Der Sommer hat ganz Mitteleuropa mittlerweile fest im Griff und mit den Temperaturen steigt auch die Kilometerleistung unserer Langzeittestbikes. Jedoch sind keineswegs alle Testfahrten reine Genusstouren, wie der folgende Auszug aus dem Tagebuch unserer Testfahrer beweist.

Der Status unserer Langzeittests kann natürlich auch jederzeit auf unserer Timeline verfolgt werden, aber im folgenden wollen wir diesen Artikel zum Anlass nehmen und euch beispielhaft drei Anekdoten aus den Tagebüchern unserer Testfahrer näherbringen.

Marin Attack Trail – Angriff der Schraubenkiller

Nightmare! Jim snaps a bolt in his Marin frame
Mechanikers Albtraum: Abgerissene Schraube an Jims Marin Rahmen.

Nachdem auch die E-Thirteen Kettenführung an Jims Testbike (wie übrigens alle von uns je gefahrenen Führungen dieses Typs) anfing, Geräusche zu machen, entschied er sich, das nervende Bauteil gegen ein kompaktes aber effektives Carbonmodell von MRP zu tauschen. In seiner Euphorie ging Jim beim Anziehen der hohlgebohrten Alubefestigungsschraube jedoch etwas zu optimistisch zu Werke und so ist das filigrane Befestigungselement bündig abgerissen.

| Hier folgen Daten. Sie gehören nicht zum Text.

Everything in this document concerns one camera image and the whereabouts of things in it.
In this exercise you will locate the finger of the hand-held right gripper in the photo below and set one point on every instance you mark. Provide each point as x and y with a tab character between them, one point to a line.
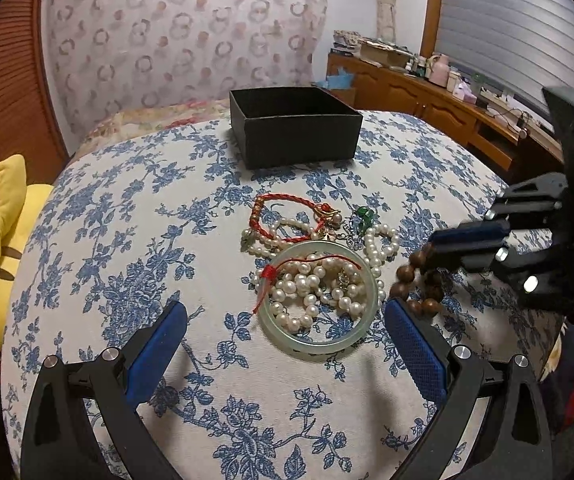
482	260
482	232

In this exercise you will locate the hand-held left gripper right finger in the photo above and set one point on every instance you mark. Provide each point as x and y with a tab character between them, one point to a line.
417	355

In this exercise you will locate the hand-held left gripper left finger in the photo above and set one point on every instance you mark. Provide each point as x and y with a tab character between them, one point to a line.
159	345

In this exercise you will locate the pale green jade bangle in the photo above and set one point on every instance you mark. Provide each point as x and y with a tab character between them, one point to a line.
287	337

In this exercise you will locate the black cardboard box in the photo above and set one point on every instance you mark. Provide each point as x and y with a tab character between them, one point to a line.
299	142

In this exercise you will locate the blue floral cloth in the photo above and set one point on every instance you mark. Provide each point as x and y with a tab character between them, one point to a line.
167	270

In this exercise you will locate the pink tissue box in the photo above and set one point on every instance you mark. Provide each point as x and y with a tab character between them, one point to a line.
465	91

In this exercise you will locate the wooden cabinet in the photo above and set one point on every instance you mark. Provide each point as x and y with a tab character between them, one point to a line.
417	95

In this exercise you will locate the pink thermos jug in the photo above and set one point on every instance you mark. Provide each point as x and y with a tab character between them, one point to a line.
439	70

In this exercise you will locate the grey window blind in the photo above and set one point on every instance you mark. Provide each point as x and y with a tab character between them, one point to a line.
507	25

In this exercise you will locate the yellow plush toy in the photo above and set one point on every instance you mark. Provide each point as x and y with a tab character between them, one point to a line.
9	220

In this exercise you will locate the blue paper bag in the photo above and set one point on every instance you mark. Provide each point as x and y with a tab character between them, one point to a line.
339	82

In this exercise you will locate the stack of books and boxes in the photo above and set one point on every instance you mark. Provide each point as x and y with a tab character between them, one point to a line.
377	50

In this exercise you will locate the flowered bedspread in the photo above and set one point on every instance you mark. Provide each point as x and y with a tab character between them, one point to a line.
132	120

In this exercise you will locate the cream lace curtain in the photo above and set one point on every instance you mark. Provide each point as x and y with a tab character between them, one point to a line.
386	5

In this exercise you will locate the brown louvred wardrobe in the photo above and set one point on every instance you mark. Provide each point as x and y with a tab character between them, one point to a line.
7	85

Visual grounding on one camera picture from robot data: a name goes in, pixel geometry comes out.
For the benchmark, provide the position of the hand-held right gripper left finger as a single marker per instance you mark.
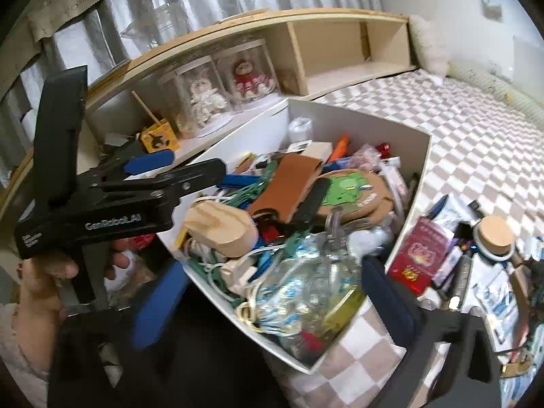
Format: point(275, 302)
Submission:
point(163, 301)

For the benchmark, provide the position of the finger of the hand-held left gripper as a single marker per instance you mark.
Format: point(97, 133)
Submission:
point(191, 175)
point(148, 162)

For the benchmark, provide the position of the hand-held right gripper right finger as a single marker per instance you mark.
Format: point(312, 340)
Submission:
point(391, 301)

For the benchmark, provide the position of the white storage box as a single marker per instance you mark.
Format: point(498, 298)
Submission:
point(361, 123)

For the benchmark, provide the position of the person's left forearm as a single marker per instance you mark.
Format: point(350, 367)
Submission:
point(21, 348)

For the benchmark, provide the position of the person's left hand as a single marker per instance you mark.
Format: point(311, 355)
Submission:
point(44, 274)

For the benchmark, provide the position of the yellow printed box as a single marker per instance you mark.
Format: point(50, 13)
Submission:
point(159, 138)

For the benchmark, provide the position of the red booklet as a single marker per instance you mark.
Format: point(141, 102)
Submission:
point(418, 255)

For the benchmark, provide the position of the wooden stick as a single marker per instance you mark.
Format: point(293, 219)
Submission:
point(144, 107)

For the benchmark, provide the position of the clear case of white doll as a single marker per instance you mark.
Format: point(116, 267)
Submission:
point(178, 93)

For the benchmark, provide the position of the black slim case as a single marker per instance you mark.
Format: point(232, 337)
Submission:
point(462, 274)

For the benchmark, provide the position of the white rabbit doll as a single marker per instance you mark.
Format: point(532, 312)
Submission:
point(206, 100)

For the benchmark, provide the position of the clear crinkled plastic bag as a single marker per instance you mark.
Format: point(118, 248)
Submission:
point(306, 289)

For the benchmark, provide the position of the orange cardboard box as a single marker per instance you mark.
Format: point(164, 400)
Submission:
point(284, 182)

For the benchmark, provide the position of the white medicine sachet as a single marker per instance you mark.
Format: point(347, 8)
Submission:
point(450, 212)

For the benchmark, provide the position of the red dressed doll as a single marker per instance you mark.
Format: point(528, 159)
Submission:
point(248, 83)

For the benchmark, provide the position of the crumpled clear plastic bottle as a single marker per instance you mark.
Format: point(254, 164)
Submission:
point(299, 127)

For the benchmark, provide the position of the cardboard card with green print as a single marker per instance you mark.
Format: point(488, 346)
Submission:
point(348, 189)

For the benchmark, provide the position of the black flat bar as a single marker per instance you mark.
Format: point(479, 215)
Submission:
point(310, 202)

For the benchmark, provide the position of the white cup with wooden lid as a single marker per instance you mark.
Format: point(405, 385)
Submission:
point(495, 233)

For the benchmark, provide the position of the small beige box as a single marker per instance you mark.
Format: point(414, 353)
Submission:
point(318, 150)

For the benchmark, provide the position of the clear case of red doll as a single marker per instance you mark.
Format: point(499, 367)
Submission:
point(263, 55)

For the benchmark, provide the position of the brown paper strip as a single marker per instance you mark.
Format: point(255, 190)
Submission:
point(76, 0)

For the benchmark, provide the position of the pink packet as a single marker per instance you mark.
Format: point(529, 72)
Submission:
point(365, 157)

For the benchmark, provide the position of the orange plastic tube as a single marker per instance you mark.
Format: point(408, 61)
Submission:
point(339, 148)

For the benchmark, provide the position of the checkered bed sheet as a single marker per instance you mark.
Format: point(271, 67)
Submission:
point(467, 136)

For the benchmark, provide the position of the wooden bedside shelf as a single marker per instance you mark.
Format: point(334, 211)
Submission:
point(331, 51)

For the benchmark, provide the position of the green bolster pillow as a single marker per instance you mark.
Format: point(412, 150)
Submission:
point(497, 85)

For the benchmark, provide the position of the white fluffy pillow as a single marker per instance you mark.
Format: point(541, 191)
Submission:
point(429, 46)

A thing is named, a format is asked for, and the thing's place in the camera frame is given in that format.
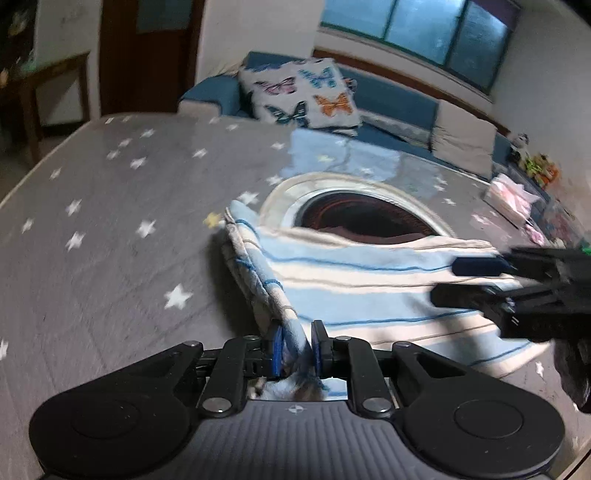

“Ärgerlich” dachte unser wackerer Tester, doch davon keinesfalls entmutigt rückte er dem Problemfall mit EZ Out, einer Art Schneidwerkzeug für Linksgewinde, zu Leibe. EZ Out ist für solche Fälle eigentlich wie gemacht und die Handhabung zudem denkbar einfach: Werkzeug gegen den Uhrzeigersinn in den verbliebenen Rest der Schraube drehen bis es fest sitzt und dann einfach weiter drehen. Soweit die Theorie, doch nach fest kommt ab und nun hatte Jim es schon mit zwei abgerissenen Teilen zu tun. Nach zahlreichen fruchtlosen Versuchen mit Bohrer und Körner sah Jim schließlich ein, dass es an der Zeit war, professionelle Hilfe in Anspruch zu nehmen.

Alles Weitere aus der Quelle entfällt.